Jim Keener (University of Utah) explains how cells can measure lengths through fluxes.
- Jim Cushing (University of Arizona) gave the final plenary talk, which was about “Matrix Models for Population & Evolutionary Dynamics: Climate Change Studies on Protection Island Wildlife Refuge.” He discussed how behaviors of a population of glaucous-winged gulls living on a refuge island near Seattle vary with mean sea-surface temperature, which can increase in the short term due to warming effects of the El Niño weather pattern. The gulls are considered sentinels of climate change in the region, and they change feeding strategies in response to temperature changes. Warmer waters make fish and plankton move to greater water depths, and the decreased availability of these food sources increases the rate of cannibalism of other gulls’ eggs as a feeding practice. Adaptations to prevent significant egg loss include a longer breeding season and egg-laying synchrony, in which gulls, who normally lay eggs approximately every other day, synchronize to limit opportunities for cannibalism. Several discrete matrix models were used to represent the population dynamics, and Cushing and his collaborators studied the bifurcations that occur when the population’s inherent net reproduction number increases through the value 1, corresponding to destabilization of the extinction equilibrium.
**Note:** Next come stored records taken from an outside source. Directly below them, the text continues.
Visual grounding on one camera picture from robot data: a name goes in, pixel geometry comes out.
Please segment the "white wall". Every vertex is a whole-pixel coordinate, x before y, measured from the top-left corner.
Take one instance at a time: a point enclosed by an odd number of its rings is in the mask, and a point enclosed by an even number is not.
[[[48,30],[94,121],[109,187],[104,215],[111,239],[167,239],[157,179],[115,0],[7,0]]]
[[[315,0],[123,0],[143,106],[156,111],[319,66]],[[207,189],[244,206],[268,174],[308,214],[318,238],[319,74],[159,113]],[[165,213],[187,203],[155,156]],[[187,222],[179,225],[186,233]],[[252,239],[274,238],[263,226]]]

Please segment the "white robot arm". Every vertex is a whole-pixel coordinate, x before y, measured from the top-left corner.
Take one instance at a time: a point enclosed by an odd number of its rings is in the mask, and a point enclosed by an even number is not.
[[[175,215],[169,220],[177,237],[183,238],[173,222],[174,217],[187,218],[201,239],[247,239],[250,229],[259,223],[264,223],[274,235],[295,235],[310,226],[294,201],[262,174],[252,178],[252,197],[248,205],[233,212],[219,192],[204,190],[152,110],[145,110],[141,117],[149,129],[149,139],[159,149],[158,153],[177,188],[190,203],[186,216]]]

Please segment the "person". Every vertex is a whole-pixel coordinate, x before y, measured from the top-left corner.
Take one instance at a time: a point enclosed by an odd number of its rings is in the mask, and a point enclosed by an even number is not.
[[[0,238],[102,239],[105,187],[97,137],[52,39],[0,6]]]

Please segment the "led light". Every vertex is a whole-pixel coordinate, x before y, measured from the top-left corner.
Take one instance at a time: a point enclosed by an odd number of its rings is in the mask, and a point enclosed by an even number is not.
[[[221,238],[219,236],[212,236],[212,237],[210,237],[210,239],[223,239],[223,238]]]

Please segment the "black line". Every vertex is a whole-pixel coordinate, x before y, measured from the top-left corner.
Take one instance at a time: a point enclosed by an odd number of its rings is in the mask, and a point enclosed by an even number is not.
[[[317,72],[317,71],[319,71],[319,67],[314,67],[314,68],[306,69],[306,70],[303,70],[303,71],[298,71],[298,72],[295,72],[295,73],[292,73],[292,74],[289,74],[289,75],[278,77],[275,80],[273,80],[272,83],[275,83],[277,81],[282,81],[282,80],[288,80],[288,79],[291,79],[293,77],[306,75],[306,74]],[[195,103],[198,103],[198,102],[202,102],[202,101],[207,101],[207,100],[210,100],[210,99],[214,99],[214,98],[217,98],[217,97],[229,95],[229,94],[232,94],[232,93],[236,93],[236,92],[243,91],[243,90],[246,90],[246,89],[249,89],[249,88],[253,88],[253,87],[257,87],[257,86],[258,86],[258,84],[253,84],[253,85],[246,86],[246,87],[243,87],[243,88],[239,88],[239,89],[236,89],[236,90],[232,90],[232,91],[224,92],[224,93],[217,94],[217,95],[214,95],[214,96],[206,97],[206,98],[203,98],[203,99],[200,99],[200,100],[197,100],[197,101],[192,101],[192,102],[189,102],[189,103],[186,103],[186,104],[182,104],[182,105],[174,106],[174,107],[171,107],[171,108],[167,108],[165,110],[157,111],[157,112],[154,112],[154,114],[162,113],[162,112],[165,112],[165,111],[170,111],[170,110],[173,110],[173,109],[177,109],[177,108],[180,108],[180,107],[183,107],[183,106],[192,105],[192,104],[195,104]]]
Along with the plenary talks, the conference included dozens of posters and contributed presentations. One highlight was a live demonstration of electric current strength: Flavio Fenton (Georgia Institute of Technology) applied electrode patches to Bard Ermentrout’s arm to demonstrate how even small electric currents—of lower magnitude than those given to terminate ventricular fibrillation and other cardiac arrhythmias—can have noticeable effects. Bard’s arm and hand twitched involuntarily in response to the applied current. Rosalyn Rael (Tulane University) provided another highlight in her creative study of the movement and dynamics of Norway rats in New Orleans post-Hurricane Katrina. Her modeling work included using both a movement network and population dynamics to predict rodent movement and to develop strategies to control the population.
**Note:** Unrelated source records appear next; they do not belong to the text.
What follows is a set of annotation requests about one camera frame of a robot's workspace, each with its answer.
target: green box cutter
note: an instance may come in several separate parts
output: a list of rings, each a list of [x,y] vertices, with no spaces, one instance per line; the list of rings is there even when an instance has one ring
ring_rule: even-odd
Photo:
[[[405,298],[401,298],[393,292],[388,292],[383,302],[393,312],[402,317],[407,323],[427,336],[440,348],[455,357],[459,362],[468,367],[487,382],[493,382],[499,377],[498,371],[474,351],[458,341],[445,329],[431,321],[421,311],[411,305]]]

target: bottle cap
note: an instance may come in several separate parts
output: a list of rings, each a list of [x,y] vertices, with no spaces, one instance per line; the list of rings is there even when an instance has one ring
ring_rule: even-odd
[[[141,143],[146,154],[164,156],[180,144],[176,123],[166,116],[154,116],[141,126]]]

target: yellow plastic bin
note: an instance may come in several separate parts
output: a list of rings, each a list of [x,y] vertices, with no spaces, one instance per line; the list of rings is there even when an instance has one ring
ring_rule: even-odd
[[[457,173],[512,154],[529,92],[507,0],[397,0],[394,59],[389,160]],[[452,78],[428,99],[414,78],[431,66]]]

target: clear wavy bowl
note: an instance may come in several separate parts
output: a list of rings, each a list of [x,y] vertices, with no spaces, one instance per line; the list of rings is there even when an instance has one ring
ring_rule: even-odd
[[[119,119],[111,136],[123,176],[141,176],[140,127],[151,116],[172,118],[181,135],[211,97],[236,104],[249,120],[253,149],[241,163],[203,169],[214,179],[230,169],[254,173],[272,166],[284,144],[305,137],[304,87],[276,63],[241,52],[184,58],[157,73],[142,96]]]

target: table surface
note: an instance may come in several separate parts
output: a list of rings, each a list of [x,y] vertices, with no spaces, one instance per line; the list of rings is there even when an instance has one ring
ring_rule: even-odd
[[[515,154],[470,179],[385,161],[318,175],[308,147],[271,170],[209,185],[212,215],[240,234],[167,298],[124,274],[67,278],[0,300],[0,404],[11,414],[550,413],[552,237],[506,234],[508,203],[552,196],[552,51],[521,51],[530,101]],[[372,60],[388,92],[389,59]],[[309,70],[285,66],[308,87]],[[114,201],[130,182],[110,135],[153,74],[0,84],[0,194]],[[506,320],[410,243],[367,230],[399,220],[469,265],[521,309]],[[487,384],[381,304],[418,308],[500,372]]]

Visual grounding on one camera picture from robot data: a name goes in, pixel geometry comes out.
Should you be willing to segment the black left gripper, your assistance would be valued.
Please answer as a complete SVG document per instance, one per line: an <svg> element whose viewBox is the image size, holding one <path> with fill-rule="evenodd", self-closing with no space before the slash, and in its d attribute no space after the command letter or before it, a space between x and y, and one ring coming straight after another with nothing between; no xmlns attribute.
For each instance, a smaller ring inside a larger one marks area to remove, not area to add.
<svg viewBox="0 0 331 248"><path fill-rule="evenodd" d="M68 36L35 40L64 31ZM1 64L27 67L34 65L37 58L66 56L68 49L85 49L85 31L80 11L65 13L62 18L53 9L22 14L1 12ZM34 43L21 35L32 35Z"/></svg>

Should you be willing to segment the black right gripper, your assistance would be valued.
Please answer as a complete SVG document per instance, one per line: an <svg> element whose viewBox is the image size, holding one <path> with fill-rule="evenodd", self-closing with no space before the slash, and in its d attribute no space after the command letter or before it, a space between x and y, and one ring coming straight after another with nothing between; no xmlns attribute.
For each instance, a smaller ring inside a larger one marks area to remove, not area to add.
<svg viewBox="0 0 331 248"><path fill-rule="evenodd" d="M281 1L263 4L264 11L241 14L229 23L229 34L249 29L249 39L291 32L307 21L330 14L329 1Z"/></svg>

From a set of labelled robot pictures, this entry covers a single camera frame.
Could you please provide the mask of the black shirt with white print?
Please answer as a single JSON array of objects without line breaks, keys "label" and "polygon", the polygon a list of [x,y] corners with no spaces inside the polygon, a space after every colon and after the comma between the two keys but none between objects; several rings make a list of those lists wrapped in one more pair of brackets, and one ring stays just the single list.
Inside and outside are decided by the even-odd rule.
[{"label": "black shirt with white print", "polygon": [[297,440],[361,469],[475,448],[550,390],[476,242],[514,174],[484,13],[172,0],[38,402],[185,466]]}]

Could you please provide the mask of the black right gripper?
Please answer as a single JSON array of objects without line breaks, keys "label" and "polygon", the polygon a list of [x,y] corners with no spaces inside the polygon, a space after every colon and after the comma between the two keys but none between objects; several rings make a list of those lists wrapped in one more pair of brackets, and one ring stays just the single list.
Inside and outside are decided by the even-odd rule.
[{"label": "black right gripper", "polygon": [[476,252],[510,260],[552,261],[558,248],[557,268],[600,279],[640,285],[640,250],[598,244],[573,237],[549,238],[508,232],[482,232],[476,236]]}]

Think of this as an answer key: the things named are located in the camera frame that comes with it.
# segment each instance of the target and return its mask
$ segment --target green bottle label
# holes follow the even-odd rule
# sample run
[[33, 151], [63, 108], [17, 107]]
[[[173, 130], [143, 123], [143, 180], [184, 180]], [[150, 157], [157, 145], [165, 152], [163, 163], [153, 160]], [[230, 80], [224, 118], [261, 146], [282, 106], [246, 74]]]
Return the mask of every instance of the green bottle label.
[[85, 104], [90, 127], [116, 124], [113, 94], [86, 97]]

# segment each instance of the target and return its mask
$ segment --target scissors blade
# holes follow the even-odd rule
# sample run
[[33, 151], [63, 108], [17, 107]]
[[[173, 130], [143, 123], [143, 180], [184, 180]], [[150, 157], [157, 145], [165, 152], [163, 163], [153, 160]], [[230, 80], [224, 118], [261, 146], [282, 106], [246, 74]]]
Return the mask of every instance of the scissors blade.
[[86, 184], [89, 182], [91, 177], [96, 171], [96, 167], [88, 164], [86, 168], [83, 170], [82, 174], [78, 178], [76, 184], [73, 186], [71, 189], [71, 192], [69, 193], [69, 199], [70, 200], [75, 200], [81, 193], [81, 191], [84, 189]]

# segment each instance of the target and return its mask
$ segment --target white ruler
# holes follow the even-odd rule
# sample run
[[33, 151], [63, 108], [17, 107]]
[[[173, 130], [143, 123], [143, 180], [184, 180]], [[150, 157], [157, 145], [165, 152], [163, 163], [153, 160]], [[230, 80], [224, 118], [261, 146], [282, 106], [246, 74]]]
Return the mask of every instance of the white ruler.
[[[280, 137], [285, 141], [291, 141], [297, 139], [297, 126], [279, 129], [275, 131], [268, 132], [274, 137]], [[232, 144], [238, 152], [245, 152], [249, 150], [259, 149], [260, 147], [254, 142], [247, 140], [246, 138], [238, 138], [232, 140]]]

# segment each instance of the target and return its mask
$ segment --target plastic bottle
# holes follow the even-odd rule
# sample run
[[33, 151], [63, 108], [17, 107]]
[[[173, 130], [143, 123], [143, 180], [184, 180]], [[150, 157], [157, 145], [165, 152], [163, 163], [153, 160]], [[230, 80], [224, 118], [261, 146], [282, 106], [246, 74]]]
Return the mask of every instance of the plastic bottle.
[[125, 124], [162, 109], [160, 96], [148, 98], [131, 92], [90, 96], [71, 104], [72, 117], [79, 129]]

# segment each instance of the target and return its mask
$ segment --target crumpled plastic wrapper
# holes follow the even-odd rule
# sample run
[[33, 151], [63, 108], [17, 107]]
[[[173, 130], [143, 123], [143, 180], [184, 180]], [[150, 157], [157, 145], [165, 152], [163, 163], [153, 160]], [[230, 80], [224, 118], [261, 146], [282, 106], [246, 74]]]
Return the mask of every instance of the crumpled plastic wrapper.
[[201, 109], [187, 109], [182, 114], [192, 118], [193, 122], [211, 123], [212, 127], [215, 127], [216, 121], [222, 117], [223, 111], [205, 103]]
Flavio Fenton (Georgia Institute of Technology) motivates the need for lower-energy defibrillation approaches by using human guinea pig Bard Ermentrout (University of Pittsburgh) to demonstrate the effects of even relatively weak electric currents.
Meals, coffee breaks, and the poster session provided many opportunities to talk about mathematics with other attendees. Conference-goers hope that this meeting becomes an annual event!